Assignment: Which lines in the data below contain the word "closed"? Pull each of them out.

Records for processing START

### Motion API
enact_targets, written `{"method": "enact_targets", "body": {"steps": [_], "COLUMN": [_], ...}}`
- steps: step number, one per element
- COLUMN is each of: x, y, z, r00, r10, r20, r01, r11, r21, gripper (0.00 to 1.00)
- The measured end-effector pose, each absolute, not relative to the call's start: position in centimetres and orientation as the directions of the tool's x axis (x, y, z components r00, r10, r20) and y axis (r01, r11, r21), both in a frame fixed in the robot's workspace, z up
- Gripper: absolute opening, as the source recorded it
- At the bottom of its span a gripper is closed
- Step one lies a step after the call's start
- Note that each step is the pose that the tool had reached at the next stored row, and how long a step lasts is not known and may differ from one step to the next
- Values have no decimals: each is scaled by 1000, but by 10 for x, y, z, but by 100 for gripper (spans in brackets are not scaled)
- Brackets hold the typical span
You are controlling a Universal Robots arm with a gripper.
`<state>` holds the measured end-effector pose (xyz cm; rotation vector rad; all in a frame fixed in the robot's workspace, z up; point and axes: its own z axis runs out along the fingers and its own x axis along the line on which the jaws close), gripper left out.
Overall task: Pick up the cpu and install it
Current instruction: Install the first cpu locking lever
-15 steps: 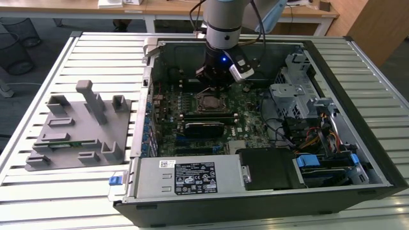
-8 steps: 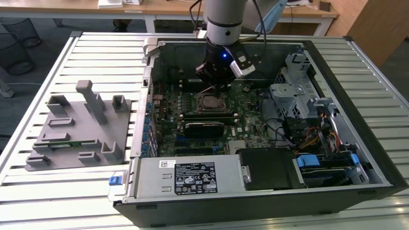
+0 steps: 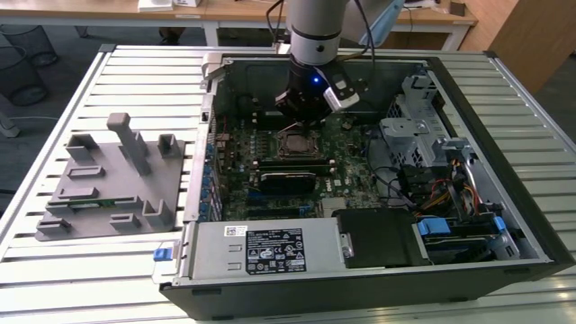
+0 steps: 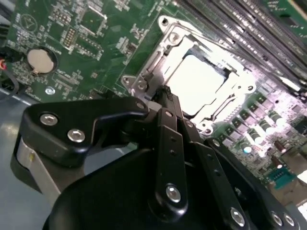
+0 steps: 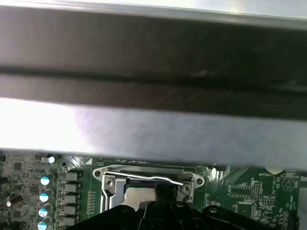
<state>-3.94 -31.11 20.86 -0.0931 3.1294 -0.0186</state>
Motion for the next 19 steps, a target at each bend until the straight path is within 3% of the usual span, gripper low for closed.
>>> {"method": "enact_targets", "body": {"steps": [19], "x": [-53], "y": [-313], "z": [235], "r00": [-998], "r10": [-60], "r20": [-12], "r01": [-59], "r11": [998], "r21": [-2], "gripper": [11]}}
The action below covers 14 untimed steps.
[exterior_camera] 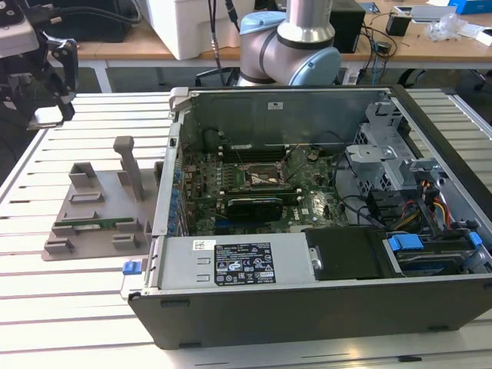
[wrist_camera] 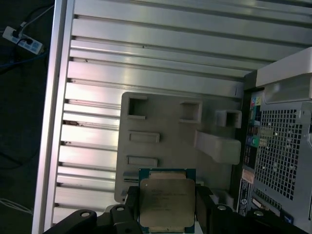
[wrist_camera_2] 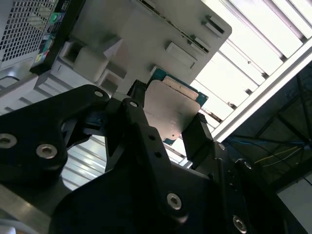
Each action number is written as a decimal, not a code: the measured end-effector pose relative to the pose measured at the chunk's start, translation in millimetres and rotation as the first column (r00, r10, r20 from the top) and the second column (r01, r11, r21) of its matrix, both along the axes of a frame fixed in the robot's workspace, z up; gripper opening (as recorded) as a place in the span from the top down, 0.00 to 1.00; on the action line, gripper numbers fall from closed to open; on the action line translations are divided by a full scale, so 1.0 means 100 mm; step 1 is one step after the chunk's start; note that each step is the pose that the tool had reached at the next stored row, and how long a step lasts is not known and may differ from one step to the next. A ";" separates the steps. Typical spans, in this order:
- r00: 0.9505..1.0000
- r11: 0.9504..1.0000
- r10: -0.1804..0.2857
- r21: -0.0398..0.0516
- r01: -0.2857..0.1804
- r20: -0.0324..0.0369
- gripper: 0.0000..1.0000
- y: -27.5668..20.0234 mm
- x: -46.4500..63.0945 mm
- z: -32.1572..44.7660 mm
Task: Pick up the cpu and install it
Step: 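Pick up the cpu and move it towards the insertion slot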
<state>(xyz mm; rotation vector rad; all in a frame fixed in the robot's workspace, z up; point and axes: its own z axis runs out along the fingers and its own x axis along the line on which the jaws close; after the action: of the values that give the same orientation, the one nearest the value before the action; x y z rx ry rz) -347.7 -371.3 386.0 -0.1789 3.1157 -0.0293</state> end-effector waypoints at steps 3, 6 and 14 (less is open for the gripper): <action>1.000 1.000 0.000 0.000 0.000 -0.002 0.45 0.000 0.09 -0.001; 1.000 1.000 0.000 0.000 0.000 -0.003 0.45 0.000 0.14 0.000; 1.000 1.000 0.000 0.000 0.000 -0.010 0.45 0.001 0.53 0.000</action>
<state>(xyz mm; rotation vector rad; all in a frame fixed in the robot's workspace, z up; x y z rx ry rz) -294.3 -371.2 386.0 -0.1797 3.1255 -0.0285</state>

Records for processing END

Solution for this exercise:
- At the bottom of its span a gripper is closed
Motion for the next 19 steps, a target at each bend until the straight path is within 3% of the usual span, gripper low for closed.
Each action number is written as a decimal, not a code: the measured end-effector pose relative to the pose measured at the chunk's start, translation in millimetres and rotation as the first column (r00, r10, r20 from the top) and the second column (r01, r11, r21) of its matrix, both along the axes of a frame fixed in the robot's workspace, z up; gripper opening (as recorded) as a place in the span from the top down, 0.00 to 1.00; on the action line, gripper numbers fall from closed to open; on the action line translations are divided by a full scale, so 1.0 means 100 mm; step 1 is one step after the chunk's start; note that each step is the pose that the tool had reached at the next stored row, and how long a step lasts is not known and may differ from one step to the next. A ";" separates the steps. Typical spans, in this order:

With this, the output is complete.